> [Your task]: Nothing in the records may be left out or reworded; return them exactly.

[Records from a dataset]
━━━━

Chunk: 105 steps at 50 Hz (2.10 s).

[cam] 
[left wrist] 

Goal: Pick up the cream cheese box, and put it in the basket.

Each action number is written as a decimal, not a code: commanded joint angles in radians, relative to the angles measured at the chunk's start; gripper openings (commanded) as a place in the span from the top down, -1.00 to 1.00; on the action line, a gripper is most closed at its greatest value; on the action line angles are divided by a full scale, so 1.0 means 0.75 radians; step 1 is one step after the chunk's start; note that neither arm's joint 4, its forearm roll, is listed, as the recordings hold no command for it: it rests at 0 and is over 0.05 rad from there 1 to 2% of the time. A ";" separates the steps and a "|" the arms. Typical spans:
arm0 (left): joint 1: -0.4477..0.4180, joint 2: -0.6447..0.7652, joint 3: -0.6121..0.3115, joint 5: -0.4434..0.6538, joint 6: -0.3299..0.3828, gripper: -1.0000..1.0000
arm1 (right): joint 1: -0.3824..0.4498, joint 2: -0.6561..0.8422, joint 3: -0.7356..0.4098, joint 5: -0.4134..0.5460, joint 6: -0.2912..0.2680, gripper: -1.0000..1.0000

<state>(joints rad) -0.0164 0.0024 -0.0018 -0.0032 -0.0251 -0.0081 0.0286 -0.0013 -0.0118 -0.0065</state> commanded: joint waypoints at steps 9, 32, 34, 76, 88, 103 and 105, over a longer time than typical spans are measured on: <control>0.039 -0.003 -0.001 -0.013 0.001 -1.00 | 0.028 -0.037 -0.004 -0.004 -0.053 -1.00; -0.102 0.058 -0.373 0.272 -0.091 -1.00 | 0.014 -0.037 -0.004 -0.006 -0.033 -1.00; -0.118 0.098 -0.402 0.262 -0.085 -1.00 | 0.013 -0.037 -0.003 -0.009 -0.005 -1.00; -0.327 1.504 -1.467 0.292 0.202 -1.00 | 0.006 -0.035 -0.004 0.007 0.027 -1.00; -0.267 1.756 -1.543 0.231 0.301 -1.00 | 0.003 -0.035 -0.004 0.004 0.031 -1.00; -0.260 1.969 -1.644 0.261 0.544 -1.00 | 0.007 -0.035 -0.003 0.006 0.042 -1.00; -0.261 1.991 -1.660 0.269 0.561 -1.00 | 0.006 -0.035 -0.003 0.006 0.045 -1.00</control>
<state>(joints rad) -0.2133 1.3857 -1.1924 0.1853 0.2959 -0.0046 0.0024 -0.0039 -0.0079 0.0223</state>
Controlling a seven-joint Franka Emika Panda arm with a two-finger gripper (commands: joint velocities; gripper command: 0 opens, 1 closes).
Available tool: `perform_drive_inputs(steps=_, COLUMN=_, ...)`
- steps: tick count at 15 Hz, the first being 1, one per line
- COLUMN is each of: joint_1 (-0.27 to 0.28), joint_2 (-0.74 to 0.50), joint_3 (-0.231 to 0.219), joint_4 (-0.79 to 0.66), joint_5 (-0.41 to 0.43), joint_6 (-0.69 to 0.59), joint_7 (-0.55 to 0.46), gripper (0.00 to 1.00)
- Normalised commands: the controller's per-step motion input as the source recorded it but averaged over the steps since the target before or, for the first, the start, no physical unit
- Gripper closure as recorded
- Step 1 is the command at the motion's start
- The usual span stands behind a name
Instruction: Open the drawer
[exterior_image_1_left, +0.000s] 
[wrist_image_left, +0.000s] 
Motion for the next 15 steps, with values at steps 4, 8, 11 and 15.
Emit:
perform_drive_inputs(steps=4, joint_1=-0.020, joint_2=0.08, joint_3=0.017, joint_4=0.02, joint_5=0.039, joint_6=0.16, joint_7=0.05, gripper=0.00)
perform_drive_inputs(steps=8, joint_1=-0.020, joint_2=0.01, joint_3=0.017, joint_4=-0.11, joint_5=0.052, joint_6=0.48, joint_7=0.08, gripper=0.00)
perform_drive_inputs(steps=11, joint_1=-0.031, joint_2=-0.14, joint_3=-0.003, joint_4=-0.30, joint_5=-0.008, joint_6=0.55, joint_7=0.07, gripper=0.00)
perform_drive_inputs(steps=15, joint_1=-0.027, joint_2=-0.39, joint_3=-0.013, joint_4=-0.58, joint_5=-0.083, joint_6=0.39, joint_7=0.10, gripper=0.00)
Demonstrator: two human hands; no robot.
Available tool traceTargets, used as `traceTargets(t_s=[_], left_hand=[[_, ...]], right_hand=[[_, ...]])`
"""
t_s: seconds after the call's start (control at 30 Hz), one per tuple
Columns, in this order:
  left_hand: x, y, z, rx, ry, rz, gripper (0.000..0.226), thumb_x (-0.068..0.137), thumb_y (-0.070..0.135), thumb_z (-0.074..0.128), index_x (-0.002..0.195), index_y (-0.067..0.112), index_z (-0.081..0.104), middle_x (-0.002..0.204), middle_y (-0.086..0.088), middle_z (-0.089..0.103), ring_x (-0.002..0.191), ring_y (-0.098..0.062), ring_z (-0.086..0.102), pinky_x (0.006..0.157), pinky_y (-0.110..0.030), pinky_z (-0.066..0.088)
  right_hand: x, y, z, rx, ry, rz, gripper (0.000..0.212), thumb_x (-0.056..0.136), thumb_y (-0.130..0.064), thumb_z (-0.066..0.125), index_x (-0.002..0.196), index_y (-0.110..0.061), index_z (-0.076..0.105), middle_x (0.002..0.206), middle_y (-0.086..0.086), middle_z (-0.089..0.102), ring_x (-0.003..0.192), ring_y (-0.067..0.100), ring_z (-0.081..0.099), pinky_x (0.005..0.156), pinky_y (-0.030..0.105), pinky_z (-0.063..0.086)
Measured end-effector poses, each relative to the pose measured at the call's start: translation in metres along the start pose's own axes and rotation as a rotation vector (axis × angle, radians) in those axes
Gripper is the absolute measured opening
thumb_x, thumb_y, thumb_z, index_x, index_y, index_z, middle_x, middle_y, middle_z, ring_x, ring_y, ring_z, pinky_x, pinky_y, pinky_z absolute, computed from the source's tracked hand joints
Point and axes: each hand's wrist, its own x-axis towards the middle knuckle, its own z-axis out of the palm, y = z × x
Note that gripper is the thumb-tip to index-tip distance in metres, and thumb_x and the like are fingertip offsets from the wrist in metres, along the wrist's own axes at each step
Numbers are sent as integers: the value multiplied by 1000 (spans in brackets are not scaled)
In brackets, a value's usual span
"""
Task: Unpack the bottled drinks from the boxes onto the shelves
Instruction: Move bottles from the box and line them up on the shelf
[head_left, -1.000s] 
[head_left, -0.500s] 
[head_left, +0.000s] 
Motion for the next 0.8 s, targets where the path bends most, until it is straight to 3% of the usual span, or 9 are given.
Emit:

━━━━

> [Solution]:
Chunk: 105 steps at 50 Hz (2.10 s).

[cam] 
[left wrist] 

Goal: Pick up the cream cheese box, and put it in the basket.

Each action number is written as a decimal, not a code: commanded joint angles in radians, relative to the angles measured at the chunk's start; gripper openings (commanded) as a place in the span from the top down, -1.00 to 1.00; on the action line, a gripper is most closed at its greatest value; on the action line angles are divided by a full scale, so 1.0 means 0.75 radians; step 1 is one step after the chunk's start; note that neither arm's joint 4, its forearm roll, is listed, as the recordings hold no command for it: it rests at 0 and is over 0.05 rad from there 1 to 2% of the time. A ";" separates the steps and a "|" the arms. Typical spans:
arm0 (left): joint 1: -0.4477..0.4180, joint 2: -0.6447..0.7652, joint 3: -0.6121..0.3115, joint 5: -0.4434..0.6538, joint 6: -0.3299..0.3828, gripper: -1.0000..1.0000
arm1 (right): joint 1: -0.3824..0.4498, joint 2: -0.6561..0.8422, joint 3: -0.7356..0.4098, joint 5: -0.4134..0.5460, joint 6: -0.2912..0.2680, gripper: -1.0000..1.0000

<state>(joints rad) -0.0164 0.0024 -0.0018 -0.0032 -0.0251 -0.0081 0.0286 -0.0013 -0.0118 -0.0065</state> commanded: joint waypoints at steps 9, 32, 34, 76, 88, 103 and 105, over a longer time than typical spans are measured on: <control>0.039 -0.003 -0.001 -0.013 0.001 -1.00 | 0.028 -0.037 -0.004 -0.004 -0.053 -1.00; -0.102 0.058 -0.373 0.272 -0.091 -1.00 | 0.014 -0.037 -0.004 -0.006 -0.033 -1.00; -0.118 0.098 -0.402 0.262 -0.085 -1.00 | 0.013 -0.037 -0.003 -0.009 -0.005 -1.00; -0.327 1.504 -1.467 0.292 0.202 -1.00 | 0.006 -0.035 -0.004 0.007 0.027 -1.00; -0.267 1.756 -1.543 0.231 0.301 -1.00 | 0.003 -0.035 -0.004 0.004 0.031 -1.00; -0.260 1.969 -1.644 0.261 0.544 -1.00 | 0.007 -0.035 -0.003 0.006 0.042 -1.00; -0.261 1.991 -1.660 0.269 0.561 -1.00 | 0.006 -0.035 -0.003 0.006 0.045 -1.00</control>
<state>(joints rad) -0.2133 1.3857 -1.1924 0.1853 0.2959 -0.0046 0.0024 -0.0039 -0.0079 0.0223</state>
Controlling a seven-joint Franka Emika Panda arm with a two-finger gripper (commands: joint velocities; gripper command: 0 opens, 1 closes).
Available tool: `perform_drive_inputs(steps=_, COLUMN=_, ...)`
- steps: tick count at 15 Hz, the first being 1, one per line
- COLUMN is each of: joint_1 (-0.27 to 0.28), joint_2 (-0.74 to 0.50), joint_3 (-0.231 to 0.219), joint_4 (-0.79 to 0.66), joint_5 (-0.41 to 0.43), joint_6 (-0.69 to 0.59), joint_7 (-0.55 to 0.46), gripper (0.00 to 1.00)
- Normalised commands: the controller's per-step motion input as the source recorded it but averaged over the steps since the target before or, for the first, the start, no physical unit
- Gripper closure as recorded
- Step 1 is the command at the motion's start
- The usual span stands behind a name
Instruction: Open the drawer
[exterior_image_1_left, +0.000s] 
[wrist_image_left, +0.000s] 
Motion for the next 15 steps, with values at steps 4, 8, 11 and 15.
Emit:
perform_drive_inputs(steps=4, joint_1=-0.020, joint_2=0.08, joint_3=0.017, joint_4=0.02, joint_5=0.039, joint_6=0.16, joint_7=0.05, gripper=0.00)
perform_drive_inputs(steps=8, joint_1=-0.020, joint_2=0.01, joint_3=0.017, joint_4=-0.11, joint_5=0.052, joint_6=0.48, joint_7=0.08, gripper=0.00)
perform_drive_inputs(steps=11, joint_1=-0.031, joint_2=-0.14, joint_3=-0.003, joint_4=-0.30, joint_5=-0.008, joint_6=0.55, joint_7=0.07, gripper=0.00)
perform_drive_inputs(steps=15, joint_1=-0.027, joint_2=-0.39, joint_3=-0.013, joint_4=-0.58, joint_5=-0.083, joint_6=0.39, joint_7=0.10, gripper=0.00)
Demonstrator: two human hands; no robot.
Available tool traceTargets, used as `traceTargets(t_s=[_], left_hand=[[_, ...]], right_hand=[[_, ...]])`
"""
t_s: seconds after the call's start (control at 30 Hz), one per tuple
Columns, in this order:
  left_hand: x, y, z, rx, ry, rz, gripper (0.000..0.226), thumb_x (-0.068..0.137), thumb_y (-0.070..0.135), thumb_z (-0.074..0.128), index_x (-0.002..0.195), index_y (-0.067..0.112), index_z (-0.081..0.104), middle_x (-0.002..0.204), middle_y (-0.086..0.088), middle_z (-0.089..0.103), ring_x (-0.002..0.191), ring_y (-0.098..0.062), ring_z (-0.086..0.102), pinky_x (0.006..0.157), pinky_y (-0.110..0.030), pinky_z (-0.066..0.088)
  right_hand: x, y, z, rx, ry, rz, gripper (0.000..0.212), thumb_x (-0.056..0.136), thumb_y (-0.130..0.064), thumb_z (-0.066..0.125), index_x (-0.002..0.196), index_y (-0.110..0.061), index_z (-0.076..0.105), middle_x (0.002..0.206), middle_y (-0.086..0.086), middle_z (-0.089..0.102), ring_x (-0.003..0.192), ring_y (-0.067..0.100), ring_z (-0.081..0.099), pinky_x (0.005..0.156), pinky_y (-0.030..0.105), pinky_z (-0.063..0.086)
Measured end-effector poses, each relative to the pose measured at the call's start: translation in metres along the start pose's own axes and rotation as a rotation vector (axis × angle, radians) in those axes
Gripper is the absolute measured opening
thumb_x, thumb_y, thumb_z, index_x, index_y, index_z, middle_x, middle_y, middle_z, ring_x, ring_y, ring_z, pinky_x, pinky_y, pinky_z absolute, computed from the source's tracked hand joints
Point and axes: each hand's wrist, its own x-axis towards the middle knuckle, its own z-axis out of the palm, y = z × x
Note that gripper is the thumb-tip to index-tip distance in metres, and thumb_x and the like are fingertip offsets from the wrist in metres, along the wrist's own axes at each step
Numbers are sent as integers: the value multiplied by 1000 (spans in brackets are not scaled)
In brackets, a value's usual span
"""
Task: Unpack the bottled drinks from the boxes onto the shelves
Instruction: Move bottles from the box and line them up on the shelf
[head_left, -1.000s] 
[head_left, -0.500s] 
[head_left, +0.000s] 
Motion for the next 0.8 s, targets where the path bends most, until it is straight to 3% of the usual span, or 9 are given.
Emit:

Further output is not needed for this exercise.